Artikel Nonton Film The Earth Dies Screaming (1964) Subtitle Indonesia pertama kali tampil pada FILMAPIK.
]]>Artikel Nonton Film The Brides of Dracula (1960) Subtitle Indonesia pertama kali tampil pada FILMAPIK.
]]>ULASAN : – The Brides of Dracula tidak sebagus Dracula(or Horror of Drakula), tetapi ini hampir sama bagusnya dan merupakan tindak lanjut yang sangat bagus, sebenarnya hampir klasik. Yvonne Monlaur agak kayu dalam peran utama wanita, efek kelelawar benar-benar menggelikan dan film ini menyeret sedikit di tengah jalan tapi itu untuk kekurangannya secara pribadi. Kengerian palu setidaknya selalu bagus secara visual, dan The Brides of Dracula tentu saja kelihatan bagus. Sebenarnya itu terlihat fantastis, bagi saya itu adalah salah satu film Hammer dengan tampilan terbaik. Fotografinya halus, kaya warna, dan meningkatkan atmosfer alih-alih mengurangi dan setnya adalah beberapa yang paling mewah dan atmosfer dari semua horor Hammer. Musik di bagian yang paling menghantui secara positif menimbulkan kesemutan di tulang punggung dan meskipun ada beberapa ujung yang canggung, naskahnya adalah salah satu yang paling bernuansa Hammer. Ceritanya dipenuhi dengan suasana yang luar biasa dan kengerian Gotik dan selalu menarik dan mudah diikuti, adegan yang menonjol adalah akhir cerita yang seperti mimpi buruk dongeng yang hidup kembali.

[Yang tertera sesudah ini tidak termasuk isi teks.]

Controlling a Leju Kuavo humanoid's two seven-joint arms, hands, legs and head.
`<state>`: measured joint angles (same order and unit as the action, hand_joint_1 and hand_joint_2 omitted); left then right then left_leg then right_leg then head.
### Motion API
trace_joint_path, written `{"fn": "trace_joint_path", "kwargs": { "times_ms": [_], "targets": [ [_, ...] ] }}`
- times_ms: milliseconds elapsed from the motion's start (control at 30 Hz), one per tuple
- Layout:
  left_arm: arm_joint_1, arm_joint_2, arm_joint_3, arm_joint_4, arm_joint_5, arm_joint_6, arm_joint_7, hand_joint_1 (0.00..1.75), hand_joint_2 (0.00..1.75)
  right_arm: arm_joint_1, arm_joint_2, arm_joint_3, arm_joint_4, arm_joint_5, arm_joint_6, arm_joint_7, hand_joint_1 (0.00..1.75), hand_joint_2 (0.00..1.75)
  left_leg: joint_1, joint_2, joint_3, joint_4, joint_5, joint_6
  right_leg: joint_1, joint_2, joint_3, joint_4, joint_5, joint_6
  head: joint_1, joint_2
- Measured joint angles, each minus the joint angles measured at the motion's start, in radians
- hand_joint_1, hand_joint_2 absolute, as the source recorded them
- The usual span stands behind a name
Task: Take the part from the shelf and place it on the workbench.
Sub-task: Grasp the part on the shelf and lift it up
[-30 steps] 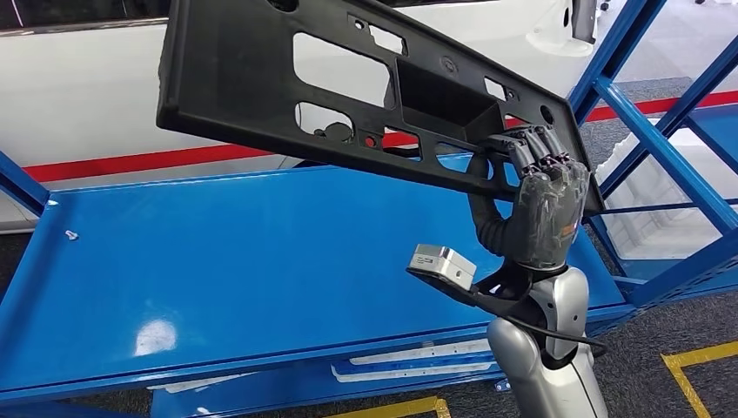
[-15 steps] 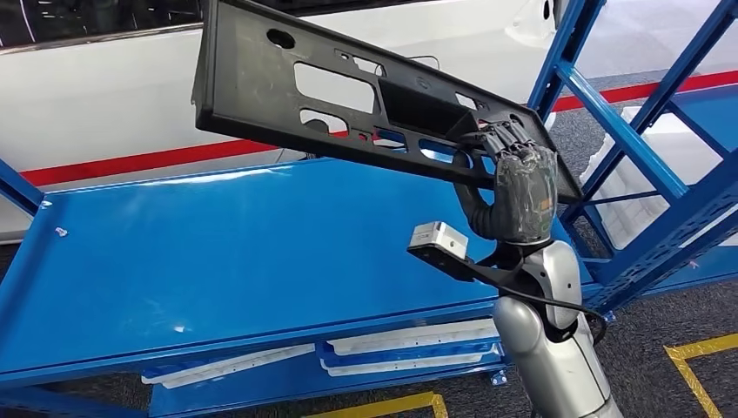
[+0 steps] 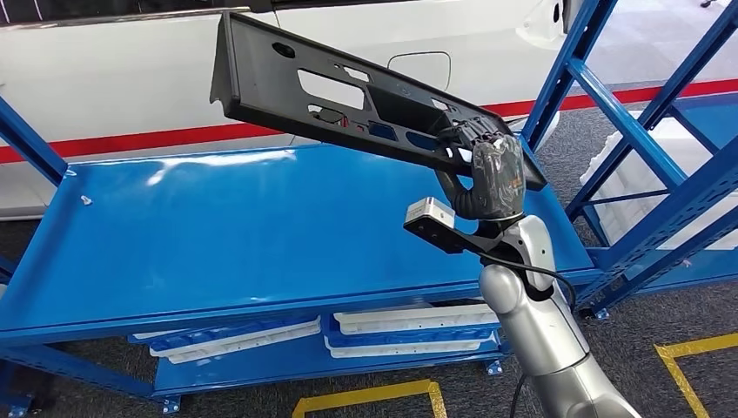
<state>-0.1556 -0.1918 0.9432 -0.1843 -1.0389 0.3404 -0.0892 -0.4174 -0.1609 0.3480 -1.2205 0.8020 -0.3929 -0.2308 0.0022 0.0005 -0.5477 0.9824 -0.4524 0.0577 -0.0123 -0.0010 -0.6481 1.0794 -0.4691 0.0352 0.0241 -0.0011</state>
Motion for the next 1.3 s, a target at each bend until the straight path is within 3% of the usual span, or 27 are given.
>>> {"fn": "trace_joint_path", "kwargs": {
  "times_ms": [67,100,133,167,233,300,333,433,467,500,567,600,633,667,700,767,833,867,933,967,1033,1100,1133,1167,1200,1233,1300],
  "targets": [
    [0.001,0.000,0.003,0.000,0.001,0.008,-0.003,0.00,1.75,0.005,-0.009,0.006,0.010,-0.003,-0.004,0.001,1.73,1.75,-0.001,0.000,-0.024,0.000,0.017,0.006,-0.001,0.000,-0.044,0.131,-0.074,-0.003,0.001,0.000],
    [0.002,0.000,0.004,0.000,0.001,0.010,-0.005,0.00,1.75,0.010,-0.014,0.009,0.013,-0.003,-0.005,0.005,1.73,1.75,-0.001,0.000,-0.036,0.001,0.026,0.005,-0.002,0.000,-0.056,0.184,-0.095,0.001,0.001,0.000],
    [0.003,0.000,0.005,0.000,0.002,0.011,-0.005,0.00,1.75,0.016,-0.018,0.013,0.014,-0.003,-0.005,0.011,1.73,1.75,-0.001,0.000,-0.048,0.002,0.034,0.004,-0.003,0.000,-0.051,0.204,-0.099,0.010,0.001,0.000],
    [0.004,0.000,0.007,0.000,0.003,0.012,-0.006,0.00,1.75,0.020,-0.023,0.016,0.014,-0.001,-0.004,0.020,1.73,1.75,-0.001,0.000,-0.058,0.003,0.042,0.002,-0.004,0.000,-0.026,0.183,-0.087,0.020,0.001,0.000],
    [0.004,-0.001,0.012,0.000,0.005,0.012,-0.005,0.00,1.75,0.024,-0.034,0.022,0.010,0.003,-0.001,0.038,1.73,1.75,-0.001,0.000,-0.077,0.008,0.054,-0.006,-0.007,0.000,0.070,0.048,-0.054,0.037,0.001,0.000],
    [0.004,-0.001,0.015,0.000,0.005,0.012,0.000,0.00,1.75,0.031,-0.044,0.026,-0.003,0.006,0.006,0.058,1.73,1.75,-0.003,0.000,-0.089,0.015,0.066,-0.016,-0.003,0.001,0.146,-0.069,-0.045,0.031,0.001,0.000],
    [0.004,-0.001,0.015,0.000,0.005,0.013,0.004,0.00,1.75,0.037,-0.049,0.027,-0.014,0.009,0.011,0.069,1.73,1.75,-0.003,0.000,-0.092,0.017,0.072,-0.022,0.000,0.003,0.158,-0.092,-0.049,0.025,0.000,0.000],
    [0.006,0.000,0.017,0.000,-0.001,0.012,0.015,0.00,1.75,0.071,-0.062,0.026,-0.061,0.020,0.030,0.097,1.73,1.75,0.000,-0.004,-0.101,0.020,0.078,-0.040,-0.001,0.002,0.143,-0.094,-0.034,0.001,0.000,0.000],
    [0.007,0.001,0.017,0.000,-0.004,0.011,0.018,0.00,1.75,0.086,-0.065,0.024,-0.082,0.023,0.036,0.104,1.73,1.75,0.001,-0.005,-0.110,0.036,0.057,-0.046,-0.004,0.001,0.138,-0.095,-0.026,-0.011,0.000,0.000],
    [0.008,0.002,0.017,0.000,-0.007,0.010,0.020,0.00,1.75,0.103,-0.066,0.021,-0.104,0.026,0.039,0.107,1.73,1.75,0.003,-0.005,-0.124,0.073,0.016,-0.052,-0.008,0.000,0.130,-0.096,-0.016,-0.021,-0.002,0.000],
    [0.009,0.002,0.017,0.000,-0.008,0.009,0.022,0.00,1.75,0.144,-0.067,0.014,-0.155,0.036,0.040,0.109,1.73,1.75,0.008,-0.004,-0.156,0.194,-0.086,-0.062,-0.007,-0.003,0.111,-0.095,0.001,-0.031,-0.004,0.000],
    [0.009,0.003,0.017,0.000,-0.008,0.008,0.023,0.00,1.75,0.166,-0.067,0.009,-0.178,0.044,0.041,0.108,1.73,1.75,0.010,-0.004,-0.165,0.252,-0.117,-0.066,-0.006,-0.003,0.101,-0.095,0.010,-0.032,-0.004,0.000],
    [0.009,0.003,0.017,0.000,-0.008,0.008,0.023,0.00,1.75,0.186,-0.067,0.005,-0.199,0.051,0.042,0.107,1.73,1.75,0.011,-0.004,-0.164,0.289,-0.127,-0.069,-0.004,-0.004,0.091,-0.094,0.017,-0.032,-0.004,0.000],
    [0.010,0.004,0.018,0.000,-0.008,0.008,0.023,0.00,1.75,0.206,-0.066,0.001,-0.217,0.059,0.043,0.107,1.73,1.75,0.012,-0.004,-0.146,0.291,-0.114,-0.069,-0.004,-0.004,0.081,-0.092,0.025,-0.030,-0.004,0.000],
    [0.010,0.004,0.018,0.000,-0.009,0.008,0.024,0.00,1.75,0.223,-0.064,-0.003,-0.235,0.066,0.043,0.106,1.73,1.75,0.012,-0.004,-0.113,0.262,-0.090,-0.068,-0.003,-0.004,0.071,-0.091,0.032,-0.028,-0.004,0.000],
    [0.009,0.006,0.019,0.000,-0.009,0.009,0.026,0.00,1.75,0.255,-0.057,-0.012,-0.270,0.079,0.043,0.105,1.73,1.75,0.011,-0.005,-0.011,0.135,-0.056,-0.059,-0.002,-0.002,0.054,-0.086,0.045,-0.018,-0.005,0.000],
    [0.008,0.006,0.020,0.000,-0.009,0.011,0.029,0.00,1.75,0.279,-0.049,-0.022,-0.301,0.091,0.043,0.104,1.73,1.75,0.006,-0.009,0.054,0.034,-0.063,-0.051,0.001,-0.003,0.046,-0.084,0.056,-0.005,-0.004,0.000],
    [0.007,0.006,0.021,0.000,-0.009,0.012,0.030,0.00,1.75,0.291,-0.045,-0.027,-0.315,0.096,0.043,0.103,1.73,1.75,0.002,-0.010,0.062,0.015,-0.069,-0.046,0.001,-0.004,0.043,-0.084,0.063,0.002,-0.003,0.000],
    [0.008,0.006,0.023,0.000,-0.006,0.013,0.032,0.00,1.75,0.316,-0.035,-0.037,-0.339,0.105,0.043,0.099,1.73,1.75,-0.003,-0.008,0.050,0.008,-0.056,-0.028,0.000,-0.005,0.035,-0.082,0.072,0.016,-0.003,0.000],
    [0.008,0.006,0.025,0.000,-0.004,0.014,0.033,0.00,1.75,0.330,-0.030,-0.042,-0.349,0.108,0.043,0.096,1.73,1.75,-0.003,-0.006,0.042,0.006,-0.046,-0.016,-0.001,-0.004,0.025,-0.072,0.062,0.018,-0.003,0.000],
    [0.007,0.009,0.029,0.000,0.001,0.017,0.033,0.00,1.75,0.353,-0.022,-0.053,-0.370,0.113,0.043,0.086,1.73,1.75,-0.002,0.000,0.019,0.002,-0.023,0.003,-0.001,-0.003,-0.009,0.001,-0.007,0.007,-0.001,0.000],
    [0.007,0.011,0.032,-0.001,0.005,0.022,0.033,0.00,1.75,0.368,-0.014,-0.061,-0.385,0.116,0.043,0.079,1.73,1.75,-0.006,0.002,-0.011,0.003,0.000,0.010,-0.001,-0.002,-0.047,0.135,-0.092,-0.004,0.000,0.000],
    [0.007,0.011,0.035,-0.001,0.008,0.023,0.033,0.00,1.75,0.376,-0.011,-0.064,-0.391,0.119,0.043,0.076,1.73,1.75,-0.007,0.003,-0.027,0.003,0.012,0.011,-0.001,-0.002,-0.054,0.190,-0.112,-0.001,0.000,0.000],
    [0.007,0.011,0.038,-0.001,0.011,0.024,0.032,0.00,1.75,0.384,-0.008,-0.067,-0.397,0.123,0.043,0.072,1.73,1.75,-0.009,0.004,-0.043,0.004,0.024,0.011,-0.001,-0.002,-0.047,0.218,-0.112,0.007,0.000,0.000],
    [0.007,0.011,0.041,-0.001,0.016,0.024,0.030,0.00,1.75,0.393,-0.005,-0.071,-0.405,0.126,0.043,0.068,1.73,1.75,-0.009,0.004,-0.058,0.005,0.035,0.009,-0.001,-0.002,-0.021,0.208,-0.094,0.017,0.000,0.000],
    [0.007,0.012,0.045,-0.001,0.019,0.024,0.029,0.00,1.75,0.402,-0.003,-0.074,-0.415,0.129,0.042,0.065,1.73,1.75,-0.010,0.004,-0.072,0.006,0.046,0.007,-0.001,-0.002,0.024,0.161,-0.072,0.025,0.000,0.000],
    [0.007,0.012,0.051,-0.001,0.027,0.026,0.026,0.00,1.75,0.417,0.002,-0.079,-0.442,0.132,0.038,0.056,1.73,1.75,-0.012,0.004,-0.091,0.009,0.065,0.000,0.003,-0.002,0.145,0.004,-0.058,0.025,0.000,0.000]
  ]
}}
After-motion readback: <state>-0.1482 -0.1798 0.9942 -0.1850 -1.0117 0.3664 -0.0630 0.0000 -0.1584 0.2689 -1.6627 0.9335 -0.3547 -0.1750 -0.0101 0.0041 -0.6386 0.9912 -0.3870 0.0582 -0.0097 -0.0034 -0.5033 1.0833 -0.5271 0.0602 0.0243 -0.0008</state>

Arahan Terrence Fisher tidak tergoyahkan dan penampilan secara keseluruhan sangat bagus, terutama dari Peter Cushing yang berkelas dan biasanya sempurna sebagai salah satu layar terbaik Van Helsings dan Martita Hunt sebagai Baroness yang terkadang simpatik tetapi benar-benar menakutkan, terutama dalam adegan ketika dia berdiri di belakang Monlaur. Freda Jackson juga kedinginan dan mengunyah pemandangan dengan gembira (dan tidak dengan cara yang negatif meskipun kedengarannya) dan Miles Malleson membawakan beberapa komedi lucu yang tidak terasa aneh sama sekali. David Peel tidak berada di liga yang sama dengan Christopher Lee- sekali lagi sangat sulit untuk benar-benar mengikuti Lee dalam peran apa pun- tetapi sementara sedikit fey di tempat-tempat dia adalah pengganti yang layak dan karismatik. Secara keseluruhan, hampir klasik jika dengan kelemahannya bintik-bintik. 8/10 Bethany Cox
Artikel Nonton Film The Brides of Dracula (1960) Subtitle Indonesia pertama kali tampil pada FILMAPIK.